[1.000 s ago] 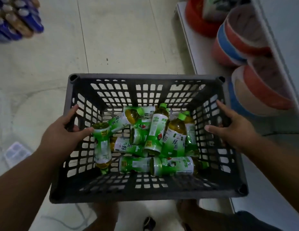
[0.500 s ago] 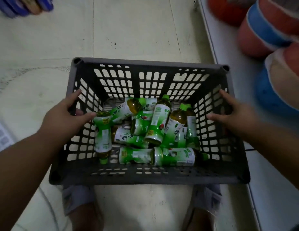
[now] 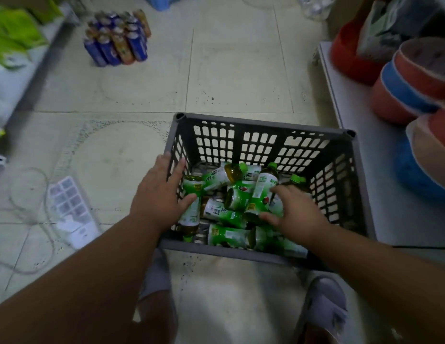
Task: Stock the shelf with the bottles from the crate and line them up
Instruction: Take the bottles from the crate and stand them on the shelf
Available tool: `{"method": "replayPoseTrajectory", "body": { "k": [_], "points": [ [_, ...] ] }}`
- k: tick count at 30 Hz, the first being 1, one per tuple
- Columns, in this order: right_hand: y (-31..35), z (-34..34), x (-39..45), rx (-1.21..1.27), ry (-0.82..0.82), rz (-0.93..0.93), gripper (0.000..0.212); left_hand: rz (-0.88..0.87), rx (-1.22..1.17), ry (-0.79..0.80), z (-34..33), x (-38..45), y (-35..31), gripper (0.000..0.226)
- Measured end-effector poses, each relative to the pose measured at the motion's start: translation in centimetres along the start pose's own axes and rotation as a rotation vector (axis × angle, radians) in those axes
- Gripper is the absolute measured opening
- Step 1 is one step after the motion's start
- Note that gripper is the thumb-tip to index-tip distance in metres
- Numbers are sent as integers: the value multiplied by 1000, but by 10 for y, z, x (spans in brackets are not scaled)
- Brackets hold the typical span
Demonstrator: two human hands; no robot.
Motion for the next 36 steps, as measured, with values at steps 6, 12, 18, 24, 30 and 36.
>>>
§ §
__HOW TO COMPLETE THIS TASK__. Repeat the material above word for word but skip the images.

__SOLUTION__.
[1.000 s ago] 
[0.500 s ago] 
[now] 
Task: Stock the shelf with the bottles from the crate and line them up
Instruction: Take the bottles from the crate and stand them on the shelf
Available tool: `{"method": "replayPoseTrajectory", "body": { "k": [_], "points": [ [_, ...] ] }}`
- k: tick count at 30 Hz, the first being 1, one per tuple
- Columns, in this order: right_hand: y (-31..35), z (-34..34), x (-39..45), rx (-1.21..1.27), ry (-0.82..0.82), rz (-0.93..0.93), gripper (0.000..0.212); left_hand: rz (-0.88..0.87), rx (-1.22..1.17), ry (-0.79..0.80), z (-34..33), x (-38..45), y (-35..31), gripper (0.000..0.226)
- Measured end-effector poses, each relative to the pose measured at the motion's start: translation in centimetres along the start pose's own axes and rotation as a rotation vector (axis × angle, radians) in those axes
- Gripper is the absolute measured opening
- Step 1 is one step after the motion's start
- Note that gripper is the thumb-tip to index-tip distance in metres
- Numbers are sent as integers: the value multiplied by 1000, but by 10 for y, z, x (spans in brackets are not scaled)
- Brackets hold the typical span
Demonstrator: two human hands; no robot.
Motion for the next 36 steps, as measured, with values at steps 6, 12, 18, 24, 30 and 36.
>>>

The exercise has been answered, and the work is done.